What’s the best production overall – the original Hellsing animated TV series or the newer, more brilliant OVA series?
Horror anime fans will have at least heard of it Hellsing, especially if they are fans of Team Four Star on YouTube. The series received not one but two animated adaptations, each with their own strengths and weaknesses. But which of the two is the best adaptation? Some fans say the original Hellsing, citing a better pace. Others argue that Ultimate Hellsing is superior thanks to its updated animation and more closely following the original plot of the manga.
The first anime adaptation, also called Hellsing: Impure Souls, lasted 13 episodes and was released between October 2001 and January 2002 by Gonzo. While the series features the same characters and environment that the manga focuses on, the story is interwoven with several uniquely animated subplots. The biggest gaps start around Episode 8, as the manga wasn’t finished yet. The story begins to focus on a vampire named Incognito, who comes from the “dark continent” – possibly Africa – and uses magic to try and achieve his goal of summoning a demon called Sett. The anime is very popular for its music, very inspired by jazz. For the English dub, Crispin Freeman provides the voice of Alucard, and it’s very clear that he enjoys the role.

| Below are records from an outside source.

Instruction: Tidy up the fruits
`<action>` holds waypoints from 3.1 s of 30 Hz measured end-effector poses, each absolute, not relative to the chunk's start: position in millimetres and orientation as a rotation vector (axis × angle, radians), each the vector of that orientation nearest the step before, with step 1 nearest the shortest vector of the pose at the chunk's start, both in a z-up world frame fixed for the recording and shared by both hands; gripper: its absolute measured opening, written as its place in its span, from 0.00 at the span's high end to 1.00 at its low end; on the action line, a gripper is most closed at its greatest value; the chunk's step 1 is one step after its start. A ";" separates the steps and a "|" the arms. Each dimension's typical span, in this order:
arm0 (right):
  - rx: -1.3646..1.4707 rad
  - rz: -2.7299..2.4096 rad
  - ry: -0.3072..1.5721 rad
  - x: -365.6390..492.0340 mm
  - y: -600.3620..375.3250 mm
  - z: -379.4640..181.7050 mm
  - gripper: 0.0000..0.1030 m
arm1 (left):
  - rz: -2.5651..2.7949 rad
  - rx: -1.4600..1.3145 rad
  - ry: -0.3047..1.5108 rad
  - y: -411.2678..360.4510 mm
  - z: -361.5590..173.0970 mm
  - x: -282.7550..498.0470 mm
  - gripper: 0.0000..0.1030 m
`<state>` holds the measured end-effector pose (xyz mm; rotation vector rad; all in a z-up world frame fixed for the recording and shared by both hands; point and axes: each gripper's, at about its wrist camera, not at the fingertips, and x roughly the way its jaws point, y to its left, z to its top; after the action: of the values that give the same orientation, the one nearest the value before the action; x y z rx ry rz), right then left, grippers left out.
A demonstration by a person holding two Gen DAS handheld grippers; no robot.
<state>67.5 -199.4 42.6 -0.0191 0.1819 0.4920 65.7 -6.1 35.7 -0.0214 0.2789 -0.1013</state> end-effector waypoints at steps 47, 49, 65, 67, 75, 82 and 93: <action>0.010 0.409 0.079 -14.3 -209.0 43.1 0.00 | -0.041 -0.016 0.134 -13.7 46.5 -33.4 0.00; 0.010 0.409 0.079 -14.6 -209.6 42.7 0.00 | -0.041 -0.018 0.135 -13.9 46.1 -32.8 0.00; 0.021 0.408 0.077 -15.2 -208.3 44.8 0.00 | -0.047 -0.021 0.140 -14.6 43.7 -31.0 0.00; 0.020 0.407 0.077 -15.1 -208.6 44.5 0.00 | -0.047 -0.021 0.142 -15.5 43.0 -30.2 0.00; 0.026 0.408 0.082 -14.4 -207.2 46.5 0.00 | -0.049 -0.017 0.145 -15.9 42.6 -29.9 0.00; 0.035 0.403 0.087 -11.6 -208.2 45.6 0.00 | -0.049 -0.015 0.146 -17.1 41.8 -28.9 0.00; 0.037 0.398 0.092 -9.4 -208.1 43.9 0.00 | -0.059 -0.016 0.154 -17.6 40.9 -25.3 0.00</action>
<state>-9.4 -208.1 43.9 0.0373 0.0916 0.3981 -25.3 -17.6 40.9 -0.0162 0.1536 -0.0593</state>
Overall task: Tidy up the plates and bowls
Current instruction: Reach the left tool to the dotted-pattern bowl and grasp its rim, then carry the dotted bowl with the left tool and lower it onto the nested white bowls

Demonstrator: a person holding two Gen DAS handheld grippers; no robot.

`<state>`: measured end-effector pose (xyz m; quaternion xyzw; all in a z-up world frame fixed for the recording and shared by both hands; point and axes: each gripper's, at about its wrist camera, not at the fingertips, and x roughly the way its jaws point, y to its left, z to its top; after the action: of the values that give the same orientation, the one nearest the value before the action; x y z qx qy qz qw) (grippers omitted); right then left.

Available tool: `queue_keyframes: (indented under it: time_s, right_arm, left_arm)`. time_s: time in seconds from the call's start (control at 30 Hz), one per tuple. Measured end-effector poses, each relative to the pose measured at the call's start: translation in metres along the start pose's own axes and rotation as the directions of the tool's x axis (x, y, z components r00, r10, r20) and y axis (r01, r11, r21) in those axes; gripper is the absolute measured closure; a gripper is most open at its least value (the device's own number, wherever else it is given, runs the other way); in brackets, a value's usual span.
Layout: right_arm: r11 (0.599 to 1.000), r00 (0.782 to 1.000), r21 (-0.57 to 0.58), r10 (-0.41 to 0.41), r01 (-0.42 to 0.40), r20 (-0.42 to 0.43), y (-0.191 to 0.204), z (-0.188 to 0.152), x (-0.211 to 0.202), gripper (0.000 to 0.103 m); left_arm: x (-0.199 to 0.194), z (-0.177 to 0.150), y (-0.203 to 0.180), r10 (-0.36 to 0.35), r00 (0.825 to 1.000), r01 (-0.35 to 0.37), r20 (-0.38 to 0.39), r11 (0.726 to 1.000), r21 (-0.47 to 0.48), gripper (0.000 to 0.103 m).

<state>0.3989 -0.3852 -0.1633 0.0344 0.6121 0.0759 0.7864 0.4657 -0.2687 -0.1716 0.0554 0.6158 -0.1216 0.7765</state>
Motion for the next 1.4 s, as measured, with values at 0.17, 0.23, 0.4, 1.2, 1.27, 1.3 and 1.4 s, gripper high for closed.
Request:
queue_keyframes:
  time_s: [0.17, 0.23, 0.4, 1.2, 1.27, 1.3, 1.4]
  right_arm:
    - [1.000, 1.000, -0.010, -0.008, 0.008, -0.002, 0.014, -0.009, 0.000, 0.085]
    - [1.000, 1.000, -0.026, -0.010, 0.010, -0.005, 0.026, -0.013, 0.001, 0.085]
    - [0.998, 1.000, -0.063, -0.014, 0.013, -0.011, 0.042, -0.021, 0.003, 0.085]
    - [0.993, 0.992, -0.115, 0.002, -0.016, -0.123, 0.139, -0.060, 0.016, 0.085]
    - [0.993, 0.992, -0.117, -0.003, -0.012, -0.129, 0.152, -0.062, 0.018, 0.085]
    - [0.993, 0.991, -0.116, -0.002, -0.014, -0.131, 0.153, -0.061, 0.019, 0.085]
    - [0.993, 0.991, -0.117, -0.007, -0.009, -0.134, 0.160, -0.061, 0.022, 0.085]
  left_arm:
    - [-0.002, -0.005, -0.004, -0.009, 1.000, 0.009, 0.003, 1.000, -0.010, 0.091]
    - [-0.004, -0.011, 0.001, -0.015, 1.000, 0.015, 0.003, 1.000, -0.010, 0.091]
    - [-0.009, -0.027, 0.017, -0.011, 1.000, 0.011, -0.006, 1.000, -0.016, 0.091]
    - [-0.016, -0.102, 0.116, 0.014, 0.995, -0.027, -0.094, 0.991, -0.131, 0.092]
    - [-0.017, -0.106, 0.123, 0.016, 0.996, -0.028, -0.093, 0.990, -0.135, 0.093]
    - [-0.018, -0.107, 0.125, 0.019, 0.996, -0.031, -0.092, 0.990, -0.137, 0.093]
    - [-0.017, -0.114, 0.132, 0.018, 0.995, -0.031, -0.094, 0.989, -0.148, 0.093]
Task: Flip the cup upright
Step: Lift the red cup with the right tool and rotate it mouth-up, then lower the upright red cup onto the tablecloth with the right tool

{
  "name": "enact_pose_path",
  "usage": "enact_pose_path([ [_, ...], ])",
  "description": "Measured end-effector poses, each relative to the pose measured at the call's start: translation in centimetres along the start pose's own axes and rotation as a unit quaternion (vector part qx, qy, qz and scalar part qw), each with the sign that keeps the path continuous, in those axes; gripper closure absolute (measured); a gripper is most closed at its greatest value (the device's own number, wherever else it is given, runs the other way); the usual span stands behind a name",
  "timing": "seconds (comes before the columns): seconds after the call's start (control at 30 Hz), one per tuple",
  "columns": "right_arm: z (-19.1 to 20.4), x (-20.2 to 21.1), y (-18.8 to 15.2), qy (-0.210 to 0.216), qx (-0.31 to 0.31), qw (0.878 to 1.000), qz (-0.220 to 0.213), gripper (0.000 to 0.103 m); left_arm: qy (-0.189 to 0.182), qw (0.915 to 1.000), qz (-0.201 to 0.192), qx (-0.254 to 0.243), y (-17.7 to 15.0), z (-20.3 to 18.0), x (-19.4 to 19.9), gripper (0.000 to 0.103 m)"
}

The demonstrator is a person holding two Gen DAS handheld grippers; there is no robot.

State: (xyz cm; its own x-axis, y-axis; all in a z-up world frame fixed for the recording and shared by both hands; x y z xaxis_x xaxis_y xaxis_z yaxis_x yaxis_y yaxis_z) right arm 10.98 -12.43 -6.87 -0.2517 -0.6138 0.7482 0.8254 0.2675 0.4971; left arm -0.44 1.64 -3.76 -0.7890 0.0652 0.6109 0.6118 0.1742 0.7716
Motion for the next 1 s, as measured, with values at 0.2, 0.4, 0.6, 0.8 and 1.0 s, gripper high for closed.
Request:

One of the biggest weaknesses cited by fans is its animation. It takes a very dark tone with its style, and while the animation isn’t the worst ever on TV, it’s not the best either. The sets don’t really stand out and the characters are sometimes drawn inconsistently. Colors can also be very dull and sometimes washed out. Moreover, the plot is not the strongest; he attempts to mount a grand conspiracy of Round Table members who work alongside the Hellsing Organization. However, given that the producers had nothing to do after Chapter 12 of the manga, their attempt to end the series consistently should be commended. At the time of this writing, the series stands at a 7.5 / 10 on MyAnimeList.
Ultimate Hellsing is quite the opposite in terms of animation quality, with more vivid colors and more consistent color palettes. With 10 episodes lasting around 40 to 60 minutes, it is faster than its counterpart, with each episode corresponding to roughly every volume of the manga. For this reason, the pace is deemed too rushed by fans and critics. The series was released on OVA from 2006 to 2012. It was produced by Geneon and three animation studios contributed to the series: Satelight for episodes 1-4, Madhouse for episodes 5-7 and Graphinica for episodes 8 -10. Crispin Freeman reprized his role of Alucard, as did many of the original voice actors for the English and Japanese dubs, adding a sense of nostalgia to fans of the 2001 anime.
Sadly, two of the OVA’s biggest weaknesses are the way it handles its filler content and Alucard’s overkill. While the character writing is excellent, many say that the fights between Alucard and his opponents happen quite quickly and in a stagnant fashion. Another cited downside is the plot involving a certain group of German soldiers and the way they plan to attack London using an army of vampires, werewolves, and Schrödinger’s cat. While this adaptation takes direct influence from the manga, these complaints are correct in and of themselves. This adaptation currently has a 8.3 / 10 on MyAnimeList.
So what is the best adaptation? It depends on what you are looking for. The 2001 series is ideal when you want to spice up your Halloween party and just want something in the background. It has a great soundtrack and the voice acting is better than most anime of the time. On the other hand, if you prefer something closer to manga, you’ll want to watch the OVA. Both are entertaining in their own way as long as you don’t take them too seriously. It’s a show about a vampire causing death and mayhem and laughing manically, after all.